Review Summary: Baptism of bass
Have you ever seen a dancefloor explode into a chimera of colors? Can your eyes turn cartwheels through a breakbeat climax? Did anyone think it would be possible for a creature of the internet to birth low frequency melodies so muscular that they crush your ribs and eat you like a boa constrictor of bass? The answer is yes and the time is TURQUOISEDEATH.
Guardian is not so much an album as an erected cathedral of rhythm. Six tracks sprawl its run-time, each a room with its own architecture of sound, and at the center of it all is a gravitational pull that drags you into the vortex like a howling god of beats. It begins deceptively. "Univa Transporter", the ambient opener, whispers instead of roars. Hazy pads drift like vapor across a nocturnal city, sub-bass pulses breathing in the distance. It’s a false calm—without mercy, the second track "Canyon of Secrets" detonates in a rapture of texture. Snares snap and kicks thunder, and the melodies thread through like laser beams at the best birthday party your snotty pre-teen self could ever have dreamed of. This is drum and bass rendered colossal, every measure engineered to hijack the nervous system.
In "Canyon of Secrets" and the following tracks, TURQUOISEDEATH reveals the weaponized precision of his craft. It’s not just rhythm; it’s choreography for the bloodstream and it comes with so much sugar that the buyer must be aware. Synths cascade upward only to collapse into monstrous basslines, copulating the impression of vertigo in motion. No birds fly, but we all fall together. "Guardian Surface" plays with restraint—rolling patterns, glitch textures, and twinkling fragments dissolving into smoke—before turning the dial to overload, a breakbeat assault where the hi-hats chatter like machine language spoken at lightspeed.
And then there is the closer "Close Your Eyes". The title is a joke: if it was a book, you wouldn't even blink. But—thirty minutes. A single track… but really, a migration, a journey through valleys of ambient texture, peaks of blistering percussion, rivers of bass so deep you could dig amphoras up from them if your bones weren't turned to jelly. It morphs and mutated, punishing, tender, always colossal. It is the album swallowing itself, collapsing into infinity.

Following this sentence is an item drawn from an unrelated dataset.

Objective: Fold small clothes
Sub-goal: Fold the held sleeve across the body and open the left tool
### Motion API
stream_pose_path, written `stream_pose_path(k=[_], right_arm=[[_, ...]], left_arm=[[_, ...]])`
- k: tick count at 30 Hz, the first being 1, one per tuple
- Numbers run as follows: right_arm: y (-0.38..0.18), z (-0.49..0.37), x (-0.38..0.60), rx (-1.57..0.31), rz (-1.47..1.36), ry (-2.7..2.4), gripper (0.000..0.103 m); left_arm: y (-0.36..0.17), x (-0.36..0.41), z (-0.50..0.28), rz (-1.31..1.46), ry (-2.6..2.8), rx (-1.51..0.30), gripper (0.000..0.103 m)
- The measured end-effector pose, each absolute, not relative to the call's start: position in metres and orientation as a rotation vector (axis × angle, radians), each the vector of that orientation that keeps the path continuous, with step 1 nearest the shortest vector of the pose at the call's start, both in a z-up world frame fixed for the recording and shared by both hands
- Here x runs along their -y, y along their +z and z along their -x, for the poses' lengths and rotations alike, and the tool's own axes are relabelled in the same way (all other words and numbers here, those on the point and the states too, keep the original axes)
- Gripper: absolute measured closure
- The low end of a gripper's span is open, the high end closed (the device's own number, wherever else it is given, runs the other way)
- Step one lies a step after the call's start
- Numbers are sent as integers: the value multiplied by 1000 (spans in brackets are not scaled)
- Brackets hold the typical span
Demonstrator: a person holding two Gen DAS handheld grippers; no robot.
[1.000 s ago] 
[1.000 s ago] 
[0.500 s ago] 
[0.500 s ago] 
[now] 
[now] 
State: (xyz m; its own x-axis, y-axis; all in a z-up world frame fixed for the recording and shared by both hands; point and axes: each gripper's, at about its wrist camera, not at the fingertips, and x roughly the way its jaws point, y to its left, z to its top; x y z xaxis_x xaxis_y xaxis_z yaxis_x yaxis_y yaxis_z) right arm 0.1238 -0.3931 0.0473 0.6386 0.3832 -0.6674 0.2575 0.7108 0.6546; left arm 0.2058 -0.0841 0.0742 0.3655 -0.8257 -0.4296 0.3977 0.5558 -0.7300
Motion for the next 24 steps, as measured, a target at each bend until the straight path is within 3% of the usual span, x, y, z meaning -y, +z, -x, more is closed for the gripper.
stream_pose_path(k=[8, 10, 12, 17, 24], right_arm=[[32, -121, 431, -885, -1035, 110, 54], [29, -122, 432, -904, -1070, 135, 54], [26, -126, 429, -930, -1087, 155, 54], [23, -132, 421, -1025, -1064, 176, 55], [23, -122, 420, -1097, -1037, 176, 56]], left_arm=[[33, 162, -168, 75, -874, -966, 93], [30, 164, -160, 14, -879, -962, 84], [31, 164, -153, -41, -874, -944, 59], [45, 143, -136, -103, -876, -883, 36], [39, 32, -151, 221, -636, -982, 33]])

Guardian is not background music. It is a full-body immersion, an endurance test, a love letter to the outer limits of drum and bass and EDM. TURQUOISEDEATH builds monuments, expunging the sordid legacy of the unwholesome genre landmark Sewersvlt aka Cynthoni and building a new internet of things and rhythms. This is not just an album. The dancefloor is a living organism, and tonight it has teeth. Bring your boots.